_Description of the task_.
Among the entries below, find the lines holding "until" and copy them.

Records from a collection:
= Beginning of Section =

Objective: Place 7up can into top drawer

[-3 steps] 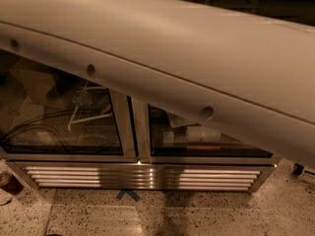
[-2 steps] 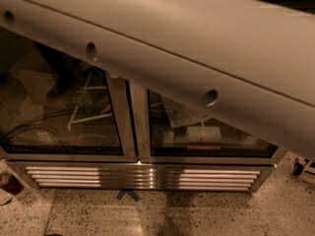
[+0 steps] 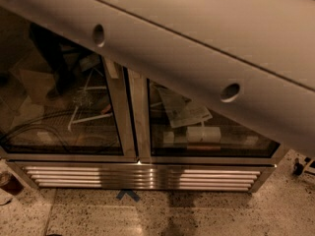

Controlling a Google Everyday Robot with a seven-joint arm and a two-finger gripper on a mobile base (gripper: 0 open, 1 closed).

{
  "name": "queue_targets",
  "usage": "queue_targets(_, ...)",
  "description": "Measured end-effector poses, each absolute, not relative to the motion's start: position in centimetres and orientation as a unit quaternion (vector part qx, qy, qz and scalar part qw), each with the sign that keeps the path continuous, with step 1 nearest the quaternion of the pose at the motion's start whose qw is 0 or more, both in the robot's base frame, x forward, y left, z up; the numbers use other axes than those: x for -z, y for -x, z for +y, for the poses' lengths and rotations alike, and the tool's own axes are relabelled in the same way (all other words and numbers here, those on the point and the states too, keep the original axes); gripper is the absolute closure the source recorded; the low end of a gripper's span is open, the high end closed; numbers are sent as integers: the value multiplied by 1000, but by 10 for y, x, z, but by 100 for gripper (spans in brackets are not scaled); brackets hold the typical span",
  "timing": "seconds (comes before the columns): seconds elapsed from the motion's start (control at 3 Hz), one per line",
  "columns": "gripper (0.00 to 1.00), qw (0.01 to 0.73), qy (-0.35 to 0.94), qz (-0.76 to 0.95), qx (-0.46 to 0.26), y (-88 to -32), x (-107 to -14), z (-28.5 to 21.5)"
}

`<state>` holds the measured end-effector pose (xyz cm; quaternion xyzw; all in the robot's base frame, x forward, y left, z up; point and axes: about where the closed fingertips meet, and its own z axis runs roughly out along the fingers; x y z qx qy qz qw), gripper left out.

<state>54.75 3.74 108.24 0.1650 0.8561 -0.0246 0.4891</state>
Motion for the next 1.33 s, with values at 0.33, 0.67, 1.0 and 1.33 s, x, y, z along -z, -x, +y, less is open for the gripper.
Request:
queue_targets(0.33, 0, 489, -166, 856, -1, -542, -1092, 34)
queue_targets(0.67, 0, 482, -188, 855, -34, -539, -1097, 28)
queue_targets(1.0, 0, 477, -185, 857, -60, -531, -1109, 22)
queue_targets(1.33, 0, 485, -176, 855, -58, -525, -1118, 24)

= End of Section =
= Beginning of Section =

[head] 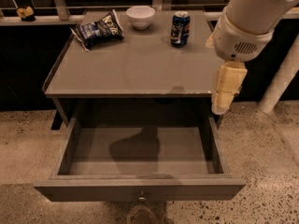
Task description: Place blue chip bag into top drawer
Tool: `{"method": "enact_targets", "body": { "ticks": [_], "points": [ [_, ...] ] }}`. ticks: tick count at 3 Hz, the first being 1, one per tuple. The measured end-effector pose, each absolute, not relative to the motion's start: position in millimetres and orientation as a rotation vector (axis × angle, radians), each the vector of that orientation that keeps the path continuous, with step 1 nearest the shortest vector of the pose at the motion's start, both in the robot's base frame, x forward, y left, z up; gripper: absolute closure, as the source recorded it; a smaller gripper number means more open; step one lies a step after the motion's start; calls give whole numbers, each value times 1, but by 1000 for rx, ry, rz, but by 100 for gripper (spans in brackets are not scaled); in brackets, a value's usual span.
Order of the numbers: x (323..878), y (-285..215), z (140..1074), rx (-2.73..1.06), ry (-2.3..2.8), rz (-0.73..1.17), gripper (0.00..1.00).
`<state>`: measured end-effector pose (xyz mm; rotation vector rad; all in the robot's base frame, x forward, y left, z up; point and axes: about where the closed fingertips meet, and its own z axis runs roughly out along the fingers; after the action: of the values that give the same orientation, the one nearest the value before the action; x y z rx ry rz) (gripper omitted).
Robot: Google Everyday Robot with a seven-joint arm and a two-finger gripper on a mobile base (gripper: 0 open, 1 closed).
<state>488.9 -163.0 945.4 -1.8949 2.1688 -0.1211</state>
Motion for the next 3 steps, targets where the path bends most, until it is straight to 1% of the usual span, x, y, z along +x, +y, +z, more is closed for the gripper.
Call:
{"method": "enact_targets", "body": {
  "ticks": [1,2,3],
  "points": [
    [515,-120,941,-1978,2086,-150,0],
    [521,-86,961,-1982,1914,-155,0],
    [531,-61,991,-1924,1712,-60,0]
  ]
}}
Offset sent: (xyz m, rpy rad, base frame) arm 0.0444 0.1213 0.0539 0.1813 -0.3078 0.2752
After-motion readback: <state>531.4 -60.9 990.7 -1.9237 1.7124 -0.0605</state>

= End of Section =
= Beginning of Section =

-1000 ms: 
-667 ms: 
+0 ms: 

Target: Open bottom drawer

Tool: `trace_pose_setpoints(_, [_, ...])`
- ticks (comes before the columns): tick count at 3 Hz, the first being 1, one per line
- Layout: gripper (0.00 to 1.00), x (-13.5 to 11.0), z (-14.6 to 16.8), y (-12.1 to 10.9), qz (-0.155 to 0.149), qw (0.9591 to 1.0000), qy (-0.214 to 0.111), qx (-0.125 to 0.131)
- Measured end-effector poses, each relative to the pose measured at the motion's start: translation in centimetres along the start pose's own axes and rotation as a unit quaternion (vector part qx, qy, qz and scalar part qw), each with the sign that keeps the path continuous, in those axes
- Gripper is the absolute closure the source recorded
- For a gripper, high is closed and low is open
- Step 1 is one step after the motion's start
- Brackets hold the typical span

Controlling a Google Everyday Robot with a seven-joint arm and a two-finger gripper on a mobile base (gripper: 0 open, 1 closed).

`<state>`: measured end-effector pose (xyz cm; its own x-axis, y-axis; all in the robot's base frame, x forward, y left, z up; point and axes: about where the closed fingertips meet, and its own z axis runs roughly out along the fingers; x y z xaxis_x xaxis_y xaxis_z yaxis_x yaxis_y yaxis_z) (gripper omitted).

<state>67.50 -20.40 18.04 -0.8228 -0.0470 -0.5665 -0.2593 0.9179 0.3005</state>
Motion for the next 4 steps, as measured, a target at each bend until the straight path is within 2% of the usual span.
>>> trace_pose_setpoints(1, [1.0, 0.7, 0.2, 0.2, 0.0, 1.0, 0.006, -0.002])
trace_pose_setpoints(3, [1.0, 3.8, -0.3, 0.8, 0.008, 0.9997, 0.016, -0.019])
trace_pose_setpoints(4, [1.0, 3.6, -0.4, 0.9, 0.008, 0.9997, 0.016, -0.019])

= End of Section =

_Result below_.
Motion for the next 3 steps, targets where the path bends most, until it is straight to 1% of the usual span, x, y, z along +x, +y, +z, more is closed for the gripper.
Motion for the next 4 steps, as measured, a target at each bend until the straight path is within 2% of the usual span.

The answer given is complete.